A theology of creation
In this interview, D.A Carson points out that whereas for many Christians, when thinking about the doctrine of creation, focus on the age of the cosmos, the theory of evolution, and so on, the Bible itself emphasises other things – especially the implications of creation.
Carson focuses especially on the first two chapters of Genesis.
The following is a precis.
1) God comes first. God is not dependent on us, although Scripture will show that there was a perfection of Trinitarian love in the past. The emphasis is different in Islam, say, where God is described as unique and sovereign and separate.
‘But the Bible as a whole insists that God is love, because in the one God, miraculously, strangely, God is also other. In the oneness of God there is a complexity such that God loves the Son, the Sons loves God, even in eternity past, and he doesn’t need the universe.’

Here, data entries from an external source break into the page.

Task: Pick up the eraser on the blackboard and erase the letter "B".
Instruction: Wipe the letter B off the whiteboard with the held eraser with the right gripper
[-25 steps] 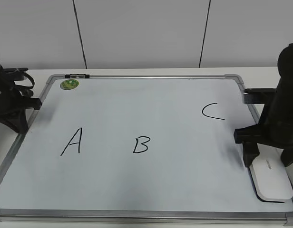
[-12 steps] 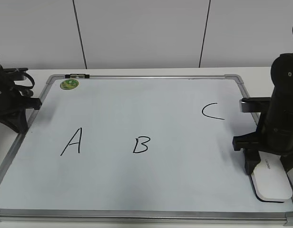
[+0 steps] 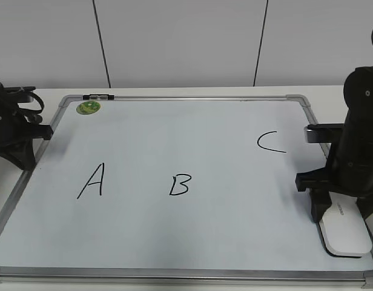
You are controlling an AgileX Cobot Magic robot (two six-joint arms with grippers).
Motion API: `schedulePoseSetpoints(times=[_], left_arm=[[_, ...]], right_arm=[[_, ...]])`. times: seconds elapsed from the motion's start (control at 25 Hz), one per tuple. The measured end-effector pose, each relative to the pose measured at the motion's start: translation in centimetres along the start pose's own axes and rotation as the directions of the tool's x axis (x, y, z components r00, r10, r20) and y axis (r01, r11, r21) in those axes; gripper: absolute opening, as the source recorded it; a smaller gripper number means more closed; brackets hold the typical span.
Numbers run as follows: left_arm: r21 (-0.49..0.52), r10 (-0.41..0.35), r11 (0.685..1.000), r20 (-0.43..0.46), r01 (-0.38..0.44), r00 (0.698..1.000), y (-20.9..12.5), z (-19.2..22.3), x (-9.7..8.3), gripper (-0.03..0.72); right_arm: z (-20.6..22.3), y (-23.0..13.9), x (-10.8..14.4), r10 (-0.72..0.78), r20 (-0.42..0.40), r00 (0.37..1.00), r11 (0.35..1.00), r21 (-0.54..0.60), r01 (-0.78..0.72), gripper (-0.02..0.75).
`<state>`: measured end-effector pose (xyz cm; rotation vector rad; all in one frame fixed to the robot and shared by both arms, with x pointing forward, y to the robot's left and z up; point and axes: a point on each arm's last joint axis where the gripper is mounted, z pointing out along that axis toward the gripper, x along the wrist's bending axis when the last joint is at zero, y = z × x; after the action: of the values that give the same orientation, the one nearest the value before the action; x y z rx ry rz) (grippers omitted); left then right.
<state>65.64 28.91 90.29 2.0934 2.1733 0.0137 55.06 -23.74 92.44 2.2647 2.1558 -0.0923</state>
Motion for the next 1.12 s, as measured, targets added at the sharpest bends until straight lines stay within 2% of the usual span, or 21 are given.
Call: schedulePoseSetpoints(times=[0.32, 0.44, 0.6, 0.76, 0.88, 1.12], left_arm=[[0.002, -0.001, 1.000, 0.002, 0.001, 1.000, 0.0, 0.0, 0.0, 0.043], [0.002, -0.001, 1.000, 0.002, 0.001, 1.000, 0.0, 0.0, 0.0, 0.045], [0.002, -0.002, 1.000, 0.003, 0.002, 1.000, 0.0, 0.0, 0.0, 0.047], [0.004, -0.004, 1.000, 0.005, 0.004, 1.000, 0.0, 0.0, 0.0, 0.050], [0.006, -0.004, 1.000, 0.005, 0.004, 1.000, -0.1, 0.0, 0.0, 0.052], [0.007, -0.004, 1.000, 0.005, 0.004, 1.000, -0.1, 0.0, 0.0, 0.052]], right_arm=[[-5.0, 4.2, 2.0, -0.087, -0.083, 0.993, 0.996, -0.025, 0.085, 0.518], [-5.3, 6.3, 4.1, -0.144, -0.065, 0.987, 0.989, -0.024, 0.143, 0.518], [-5.9, 8.7, 8.3, -0.236, -0.053, 0.970, 0.968, -0.107, 0.229, 0.518], [-5.4, 9.1, 12.9, -0.326, -0.053, 0.944, 0.939, -0.138, 0.316, 0.518], [-3.9, 8.6, 15.1, -0.364, -0.064, 0.929, 0.928, -0.112, 0.356, 0.518], [-2.1, 7.8, 17.5, -0.389, -0.104, 0.915, 0.921, -0.066, 0.384, 0.518]])
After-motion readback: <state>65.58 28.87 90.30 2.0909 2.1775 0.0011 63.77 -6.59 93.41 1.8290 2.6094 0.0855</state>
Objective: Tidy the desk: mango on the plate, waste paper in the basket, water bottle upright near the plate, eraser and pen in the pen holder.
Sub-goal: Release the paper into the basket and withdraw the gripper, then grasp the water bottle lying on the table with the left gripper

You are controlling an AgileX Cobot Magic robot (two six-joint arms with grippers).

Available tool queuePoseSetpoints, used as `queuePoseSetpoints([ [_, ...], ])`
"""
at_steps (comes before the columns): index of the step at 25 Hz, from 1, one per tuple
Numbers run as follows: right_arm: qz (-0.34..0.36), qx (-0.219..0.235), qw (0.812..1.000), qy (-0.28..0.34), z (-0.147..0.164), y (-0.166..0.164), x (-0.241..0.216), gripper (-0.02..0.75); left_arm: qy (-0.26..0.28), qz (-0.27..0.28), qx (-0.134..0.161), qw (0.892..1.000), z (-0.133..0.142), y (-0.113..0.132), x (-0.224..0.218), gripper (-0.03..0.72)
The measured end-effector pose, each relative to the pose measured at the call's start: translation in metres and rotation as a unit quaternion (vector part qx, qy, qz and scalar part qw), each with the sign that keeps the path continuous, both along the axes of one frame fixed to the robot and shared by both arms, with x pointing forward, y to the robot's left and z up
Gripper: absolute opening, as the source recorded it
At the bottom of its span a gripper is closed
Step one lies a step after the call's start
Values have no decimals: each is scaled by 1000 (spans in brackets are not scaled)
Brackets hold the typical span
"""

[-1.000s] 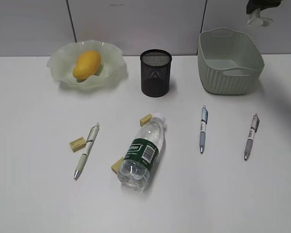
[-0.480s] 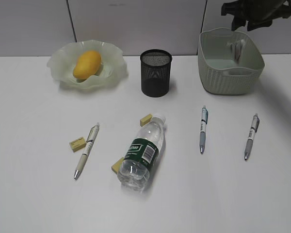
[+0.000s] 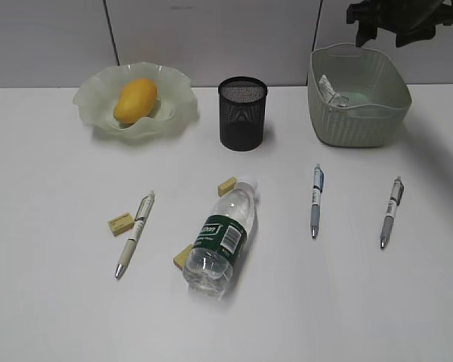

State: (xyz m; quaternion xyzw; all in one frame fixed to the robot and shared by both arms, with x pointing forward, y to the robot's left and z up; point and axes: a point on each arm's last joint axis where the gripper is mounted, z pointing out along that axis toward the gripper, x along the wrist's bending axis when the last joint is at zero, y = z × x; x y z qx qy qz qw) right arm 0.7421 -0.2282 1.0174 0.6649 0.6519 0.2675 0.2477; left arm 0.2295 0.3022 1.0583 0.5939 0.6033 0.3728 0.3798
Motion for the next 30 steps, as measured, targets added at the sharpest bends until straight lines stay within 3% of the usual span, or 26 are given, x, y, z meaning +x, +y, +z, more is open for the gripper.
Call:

2) God speaks. He is a talking God. It is by speaking that he brings the universe into existence. Thereafter, he speaks in words that human scan understand.
3) God made everything. Over against pantheism and panentheism, there is a clear distinction between the Creator and the creation. Over against dualism, God and his creation are not equal and opposite, nor is there simply two sides to the moral universe – a good side and a bad side.
4) There is one God who is good, and he made everything good. Once again, there is no dualism in which good and evil have always co-existed side by side. There is one sovereign God, and evil is an interloper. God’s standing behind good and evil is asymmetrical:
‘That is, he stands behind good and evil in different ways. He stands behind good in such a way that the good is always creditable to him and the evil is always creditable to secondary causalities, like the serpent, even though it can’t sweep away God’s sovereignty.’
Our relationship with God is not of the nature of a quid pro quo. We do not pay him for his favour. He does not reward us for offering the right sacrifices.
‘A lot of religion is: You scratch my back, I scratch your back. You offer the right sacrifices to the gods, and you end up with a fat, healthy baby. That is what religion is and what a pagan world looks like. It is arranged in terms of swaps. But if God made everything and needs nothing, how on earth do you trade with him?’
5) We are accountable to God. That is why we cannot simply back off when asked to stop talking about Jesus. Love demands the honesty to say
‘The one thing I can’t do is back off, because God made you and therefore you owe him and you will give an account to him.’
6) There are hints in the Genesis narrative of God’s complexity. Gen 1:26 does not teach a full-orbed doctrine of the Trinity, but it contains the seed of such a doctrine, leading to such statements as Jn 1:1, and then to the full articulation in the ecumenical creeds.
Other doctrines, not explicit in the Genesis narrative but hinted therein, are the covenant of works and the tabernacle/temple. Concerning the latter, the garden of Eden was a meeting place between God and human beings, just as the tabernacle and temple would become.
7) Human beings are made in the image of God. They are part of the created order – they are made from dust. But they also bear the image of God.
8) Human beings have been appointed stewards over creation.
9) Order and structure. This is apparent in Gen 2. Men and women are equally made in God’s image, but in a binary way. Adam is made first, and Eve from him. It is not a purely reciprocal – still less an interchangeable – relationship.
10) The creation of the heavens and the earth points forward to provision of a new heaven and a new earth. Rom 8 teaches that the whole creation is subjected to death and decay, and groans in anticipation of the adoption of sons, and the glory of the new creation, as indicated in ” Pet 3 and Rev 21.
11) The beginning of Sabbath is bound up with God’s rest. The legal institution of the Sabbath in Ex 20:8-11 looks back to God’s rest from his work of creation. And it develops into a whole theology of rest.
12) Creation testifies to God’s greatness. This is celebrated in Psa 8, Psa 19 and elsewhere.
‘God is sovereign over creation, knows the end from the beginning, and everything is accountable to him. He is the sovereign pottery maker.’
Isaiah 40:12; 43:15; 44:2–24; 45:11–12 call us back to worship God because of his greatness displayed in creation. Rom 1 makes the same pont: ‘God has not left himself without witness because his existence and glory are already displayed in the created order itself.’
Conclusion
The first two chapters of Genesis are the seedbed of countless themes that speak of God, of ourselves, and of the storyline that leads to the coming of Christ and then to the glory that is yet to come in the new heaven and the new earth.